There is no one approach that is best for all providers. For some hospitals, the strategy for some of the 10 DRGs is to keep discharging to post-acute providers. For others, it is keeping patients for the full GMLOS. Which strategy is best depends on a number of variables: the hospital’s acute care costs for that DRG, the availability of acute care beds to accommodate a longer length of stay, labor costs for acute care vs. skilled or home health, the practice patterns in the community, the overall profitability of the acute care entity, and the impact of PPS on a specific post-acute service.

To ensure the right strategy that could potentially save hospitals significant dollars, finance departments must first analyze the incremental gains in revenue from managing the GMLOS vs. the lost opportunity to reduce costs associated with shorter stays. There may be a magic point at which it makes financial sense to discharge a patient before the GMLOS.

Moreover, the financial impact on the health system’s post-acute facilities also must be projected in light of longer acute care stays and the potential cost reductions in post-acute due to stronger patients.

In addition to defining the best strategy, HIM professionals must ensure that the right systems are in place to support the strategy. Most providers do not have systems in place to manage patients to the GMLOS or to ensure that all patients are managed for that length of stay.

Also, many of the systems can not accommodate the changing GMLOS for these DRGs.

Given the complexity of the issues, a real threat exists that providers with the GMLOS strategy will keep patients too long, thereby further depleting the bottom line for the organization. In addition, if patient lengths of stay in acute care are extended, the volume of patients for post-acute services could drop precipitously.

To assist the organization, HIM professionals need to ensure that the following systems are in place:

    • decision support system that identifies patients within the 10 DRG categories upon admission to the acute care facility;

    • decision support system that can update daily the patient’s average length of stay relative to the GMLOS;

    • decision support system that can cross-link the information collected and tie the financial pieces together;

    • method for updating the system based on the latest GMLOS for those diagnoses and a tracking system for adding new DRGs to the list when announced — the new data are usually released around Aug. 30 each year;

    • means for retrospective review to identify the number of patients who have been defined yet fall through the net;

    • tracking system specific for patients who are transferred to home health.

The transfer rule as it relates to home health is particularly onerous from a tracking perspective. It states that discharges home with home health inpatient services will be subject to the new transfer rule if the patient is discharged from the hospital with a written plan of care for home health services from a home health agency. Thus, the hospital will be aware at the time of discharge whether it will be reimbursed the full DRG or a reduced payment under the transfer rule.

However, if the patient subsequently receives home health services from any home health provider within a three-day window of discharge, the patient will be considered a transfer rather than a discharge, unless the hospital proves the discharge status.

Obvious questions arise as to how the hospital is to know when a discharged patient later receives home health services. HCFA will compare inpatient bills with home health service bills for care provided within three days after discharge.
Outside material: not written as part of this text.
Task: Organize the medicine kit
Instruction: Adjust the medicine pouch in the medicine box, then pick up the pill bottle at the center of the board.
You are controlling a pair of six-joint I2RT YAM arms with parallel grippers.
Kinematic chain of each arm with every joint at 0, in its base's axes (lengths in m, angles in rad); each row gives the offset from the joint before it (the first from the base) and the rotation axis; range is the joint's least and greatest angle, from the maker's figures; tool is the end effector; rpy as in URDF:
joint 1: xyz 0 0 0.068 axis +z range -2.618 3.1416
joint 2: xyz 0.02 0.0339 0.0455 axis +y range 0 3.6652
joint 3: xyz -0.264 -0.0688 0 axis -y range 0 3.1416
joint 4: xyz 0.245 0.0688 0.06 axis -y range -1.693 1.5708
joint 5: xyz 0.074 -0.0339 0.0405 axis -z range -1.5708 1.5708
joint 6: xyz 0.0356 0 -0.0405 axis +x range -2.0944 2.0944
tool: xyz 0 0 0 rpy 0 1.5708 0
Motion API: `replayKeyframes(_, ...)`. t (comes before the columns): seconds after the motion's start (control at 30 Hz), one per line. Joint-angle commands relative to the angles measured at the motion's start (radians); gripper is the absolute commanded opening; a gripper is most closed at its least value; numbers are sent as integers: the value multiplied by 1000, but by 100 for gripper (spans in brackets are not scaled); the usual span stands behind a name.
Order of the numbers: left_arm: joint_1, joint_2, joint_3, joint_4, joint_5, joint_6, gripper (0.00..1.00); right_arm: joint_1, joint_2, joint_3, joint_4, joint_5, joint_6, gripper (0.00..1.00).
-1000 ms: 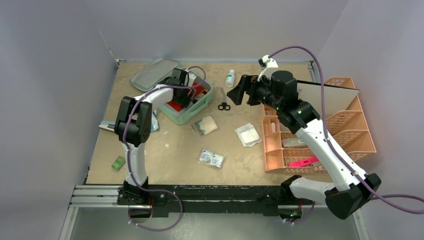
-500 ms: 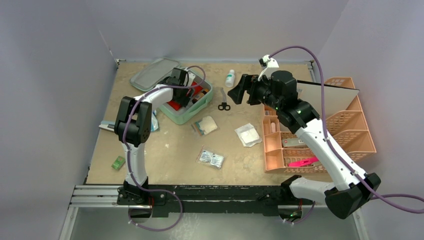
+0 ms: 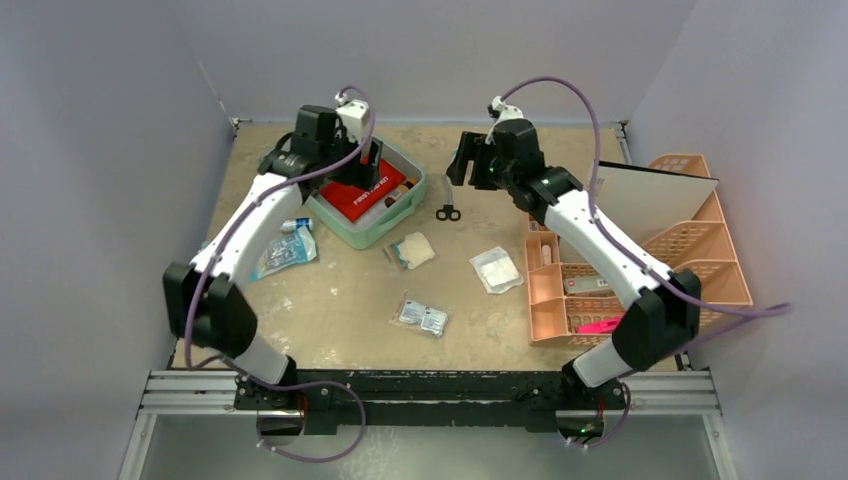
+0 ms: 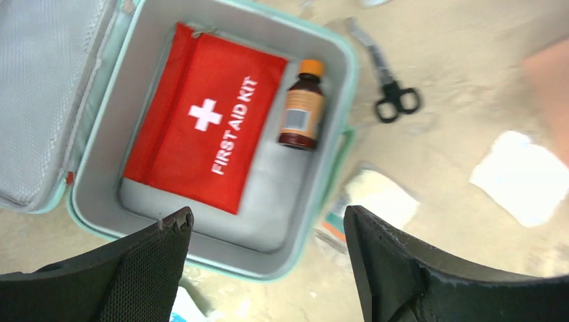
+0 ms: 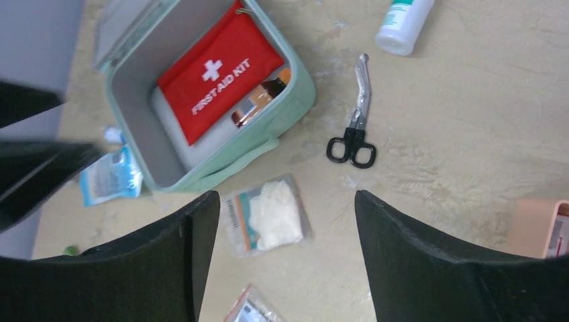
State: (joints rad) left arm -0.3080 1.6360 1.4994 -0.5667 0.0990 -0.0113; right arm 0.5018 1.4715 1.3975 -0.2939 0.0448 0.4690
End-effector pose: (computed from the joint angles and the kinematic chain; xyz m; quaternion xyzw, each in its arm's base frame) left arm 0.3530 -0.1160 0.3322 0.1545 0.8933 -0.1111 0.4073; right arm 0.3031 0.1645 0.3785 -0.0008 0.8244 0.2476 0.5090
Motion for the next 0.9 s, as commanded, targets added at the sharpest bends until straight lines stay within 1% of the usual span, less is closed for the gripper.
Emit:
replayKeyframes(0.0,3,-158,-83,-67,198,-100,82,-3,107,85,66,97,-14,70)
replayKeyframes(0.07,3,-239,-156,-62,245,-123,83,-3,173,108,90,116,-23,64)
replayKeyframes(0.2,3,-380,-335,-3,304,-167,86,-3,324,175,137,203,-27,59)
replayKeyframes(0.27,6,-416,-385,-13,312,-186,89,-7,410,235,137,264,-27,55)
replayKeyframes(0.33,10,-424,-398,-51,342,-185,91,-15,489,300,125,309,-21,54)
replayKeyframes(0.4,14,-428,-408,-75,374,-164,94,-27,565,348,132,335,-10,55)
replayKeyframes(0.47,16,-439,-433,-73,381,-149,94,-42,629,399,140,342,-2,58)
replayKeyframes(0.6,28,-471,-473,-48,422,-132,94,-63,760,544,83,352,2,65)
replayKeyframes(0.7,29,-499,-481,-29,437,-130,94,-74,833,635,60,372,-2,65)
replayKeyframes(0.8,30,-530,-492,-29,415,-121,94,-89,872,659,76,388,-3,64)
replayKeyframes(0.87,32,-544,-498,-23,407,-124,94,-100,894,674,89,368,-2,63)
If home health services were provided during the post-discharge three-day window, the hospital will be notified and payment reduced unless the hospital provides documentation verifying the discharge status of the patient.

Act now

The transfer rule has added new work and dimensions to the role of HIM professionals. They must take the lead now to ensure that the plan of action for their hospital and health system is implemented on a case-by-case basis.

Moreover, HIM professionals must help position their organization for additional DRGs that could be added in the next few years. A sound strategy for addressing the impact of the transfer rule today will lay the foundation for the future as well.